Wichtig ist, dass der SCSI-Emulations-Support im Kernel aktiviert ist und das obiges in einer Zeile steht....

Denn ich hatte das ganze über 2 Zeilen anfangs und da ging das nicht....

Ciao, Nono.

----------

## Marvin-X

 *denic wrote:*   

> 
> 
> Allerdings macht mir eine Sache noch zu schaffen.  Wie lautet der Grub
> 
> Eintrag (Zeile) um einen IDE Brenner der an /dev/hdd hängt zu initialisieren ?
> ...

 

Hi,

Was hast Du denn ausprobiert. Wäre immer hilfreich das auch zu posten. Wenn Fehlermeldungen kommen dann die auch.

Um sicher zustellen ob es wirklich /dev/hdd ist kann du

dmesg | grep hd ausführen. Listet dir alle Devices auf. Vielleicht hattest Du ja auch das falsche Gerät angesprochen.
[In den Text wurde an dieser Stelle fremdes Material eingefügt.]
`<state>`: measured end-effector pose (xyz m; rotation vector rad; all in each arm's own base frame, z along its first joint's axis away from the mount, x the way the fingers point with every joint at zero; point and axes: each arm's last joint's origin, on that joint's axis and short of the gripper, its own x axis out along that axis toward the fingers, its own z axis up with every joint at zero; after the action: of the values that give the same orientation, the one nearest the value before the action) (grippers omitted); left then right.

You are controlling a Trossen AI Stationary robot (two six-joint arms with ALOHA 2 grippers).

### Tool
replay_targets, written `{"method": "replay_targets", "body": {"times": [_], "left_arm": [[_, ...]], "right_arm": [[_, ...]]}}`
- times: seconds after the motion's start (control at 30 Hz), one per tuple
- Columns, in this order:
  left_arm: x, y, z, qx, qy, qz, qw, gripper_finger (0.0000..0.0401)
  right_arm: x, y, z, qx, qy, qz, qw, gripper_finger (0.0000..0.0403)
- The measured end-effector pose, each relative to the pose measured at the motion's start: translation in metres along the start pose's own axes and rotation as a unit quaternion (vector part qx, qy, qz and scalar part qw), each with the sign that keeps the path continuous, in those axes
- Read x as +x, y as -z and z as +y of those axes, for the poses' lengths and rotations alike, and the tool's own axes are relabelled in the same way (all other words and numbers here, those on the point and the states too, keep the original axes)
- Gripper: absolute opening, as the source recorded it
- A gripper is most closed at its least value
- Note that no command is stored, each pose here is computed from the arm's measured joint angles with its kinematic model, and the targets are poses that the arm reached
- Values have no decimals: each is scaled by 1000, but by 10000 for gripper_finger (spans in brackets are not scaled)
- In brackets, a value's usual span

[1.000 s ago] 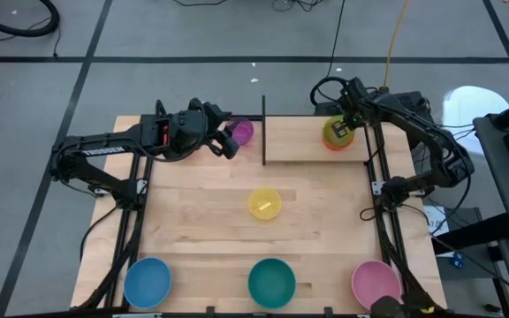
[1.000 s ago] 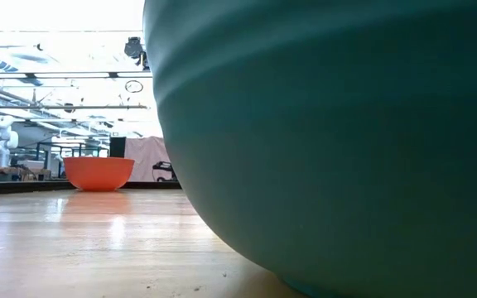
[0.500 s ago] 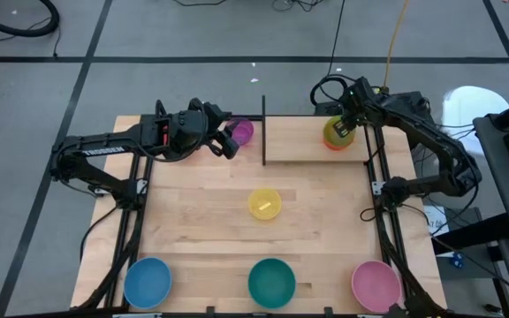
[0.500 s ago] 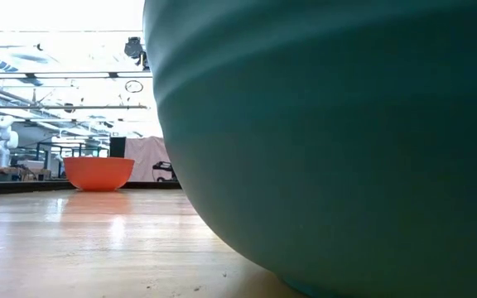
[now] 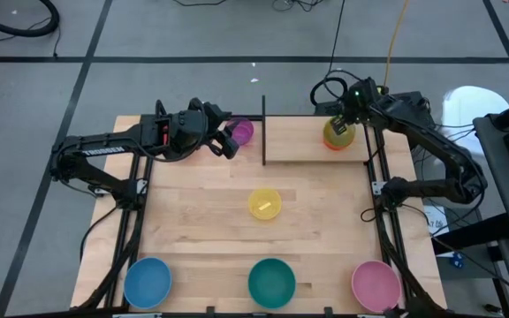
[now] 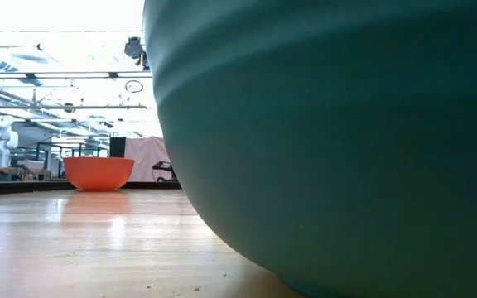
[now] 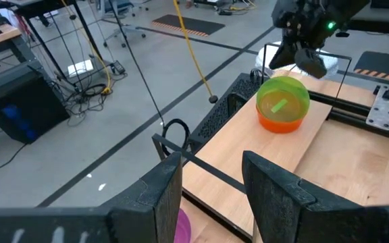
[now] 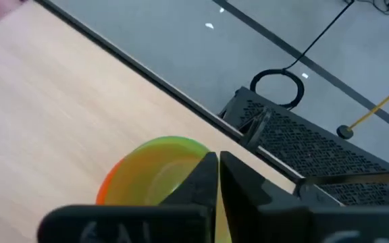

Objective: Place and stack bowls onto a shelf
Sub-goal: Stack the small green bowl on top of the small orange bowl on the shelf, then stack the small yellow bowl on top of the small green bowl on the shelf

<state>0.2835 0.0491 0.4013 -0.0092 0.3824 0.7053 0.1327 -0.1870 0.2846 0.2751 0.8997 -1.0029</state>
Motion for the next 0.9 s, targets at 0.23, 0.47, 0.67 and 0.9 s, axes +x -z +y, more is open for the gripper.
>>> {"method": "replay_targets", "body": {"times": [0.23, 0.47, 0.67, 0.9], "left_arm": [[0, 0, 0, -1, 0, 0, 1000, 161], [0, 0, 0, -1, 0, -1, 1000, 161], [0, 0, 0, -1, 0, -1, 1000, 161], [0, 5, 1, 14, -1, 23, 1000, 161]], "right_arm": [[35, 32, -1, 4, 40, 8, 999, 1], [50, 52, -1, 4, 32, 20, 999, 0], [29, 37, 2, 12, 9, -22, 1000, 0], [-37, 12, 8, -5, -61, -131, 990, 0]]}}
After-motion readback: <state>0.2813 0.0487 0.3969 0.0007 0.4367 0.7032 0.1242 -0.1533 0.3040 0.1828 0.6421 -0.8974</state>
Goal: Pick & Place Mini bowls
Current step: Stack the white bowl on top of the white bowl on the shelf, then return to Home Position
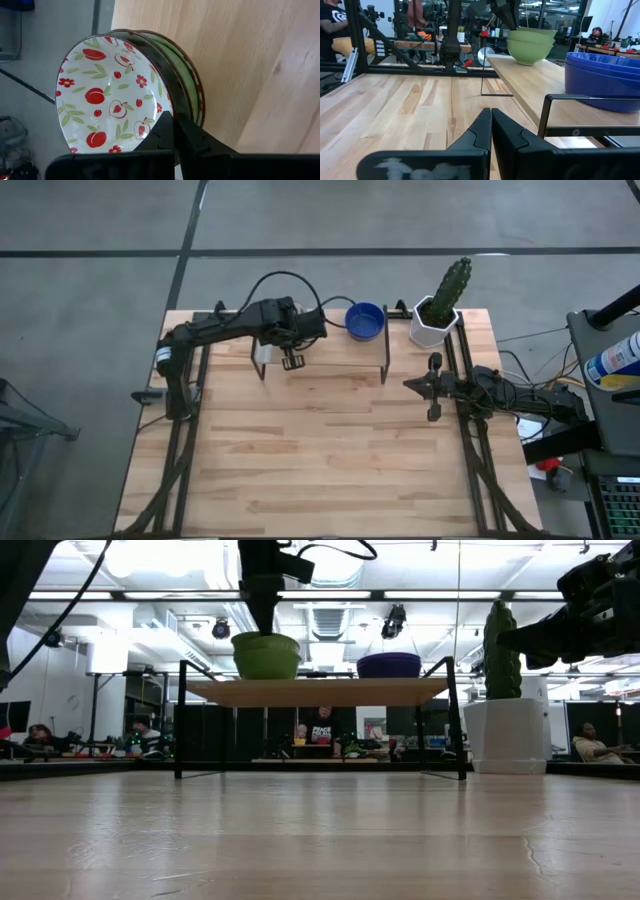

Der Rest steht im Installations-Howto. Kernel muss mit SCSI-Unterstützung kompiliert sein. An die Grubzeile mit dem Kernel wird folgender Eintrag angehangen. "hdx=ide-scsi". Wobei das x das Laufwerk Deines Brenners ist.

Mit cdrecord --scanbus kannst Du das Gerät erst mal auf der Konsole testen. Den Rest verrät die manpage zu cdrecord.

----------

## mglauche

es geht auch einfacher ...  :Smile: 

bei ide:

- ide cdrom DISABLE (wichtig !)

- scsi emulation on

bei SCSI

- scsi cdrom aktivieren

*voila* brenner immer da ohne irgentwelche grub/lilo optionen...

(und cd-roms funzen prima mit scsi emulation  :Wink: 

----------

## denic

Danke Nono.

Hatte in meiner menu.lst den Append Eintrag genau verdreht gehabt.

Funtzt einwandfrei.

CU

----------